GOAL OF THE EXERCISE » Repeat all of the data below word for word, keeping no images.
----- COLLECTED MATERIAL -----
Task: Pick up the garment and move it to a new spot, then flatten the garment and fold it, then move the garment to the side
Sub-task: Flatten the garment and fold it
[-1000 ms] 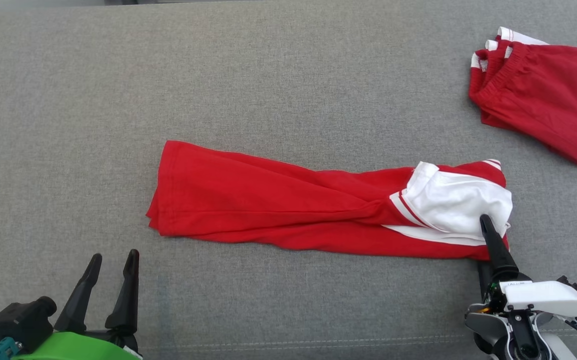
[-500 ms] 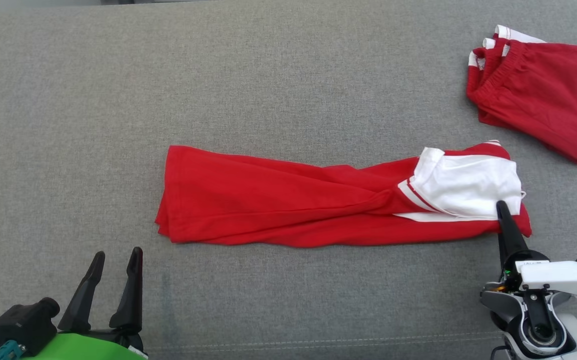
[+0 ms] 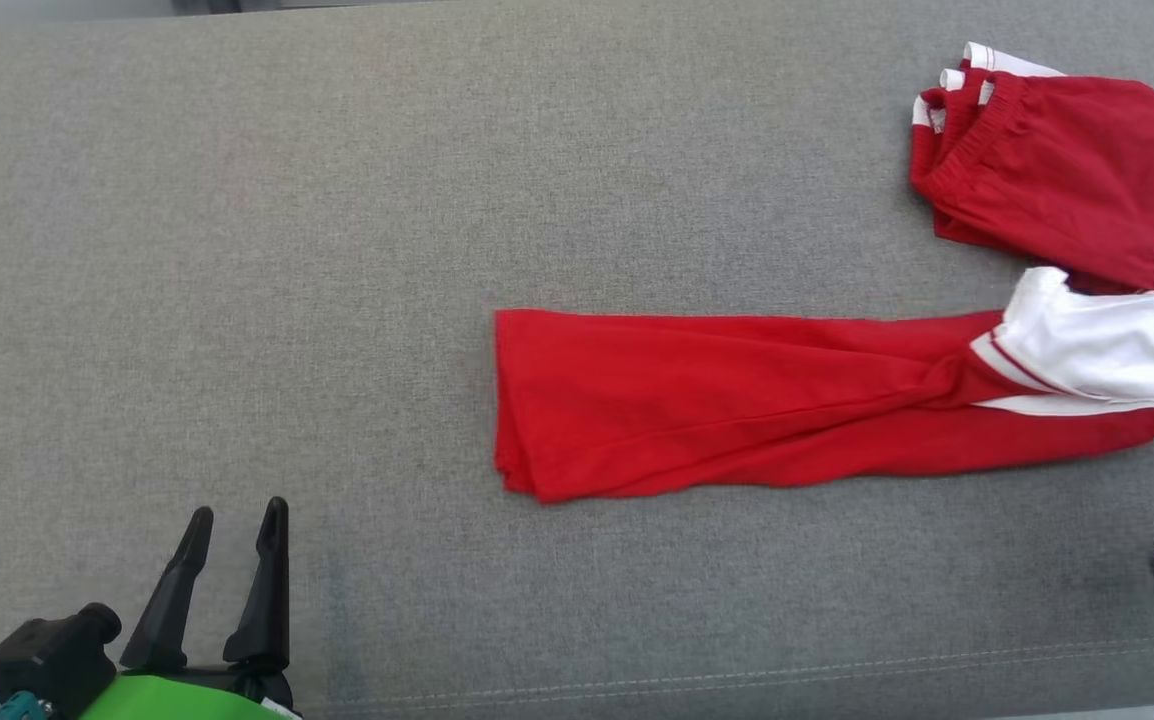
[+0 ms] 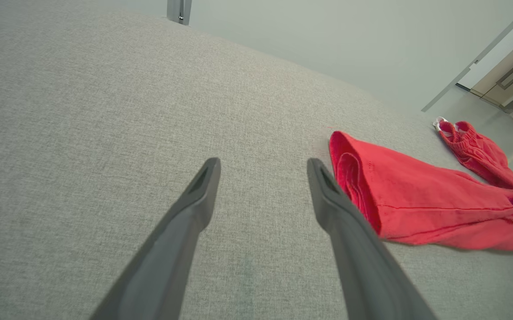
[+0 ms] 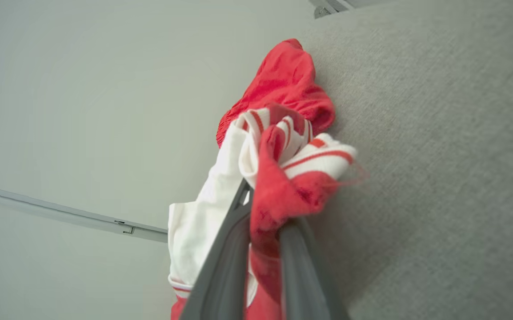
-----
RESULT OF THE TASK »
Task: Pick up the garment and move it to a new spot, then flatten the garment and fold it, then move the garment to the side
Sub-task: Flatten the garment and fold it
[-1000 ms] 
[-500 ms] 
[+0 ms] 
[+0 ms] 
[+0 ms] 

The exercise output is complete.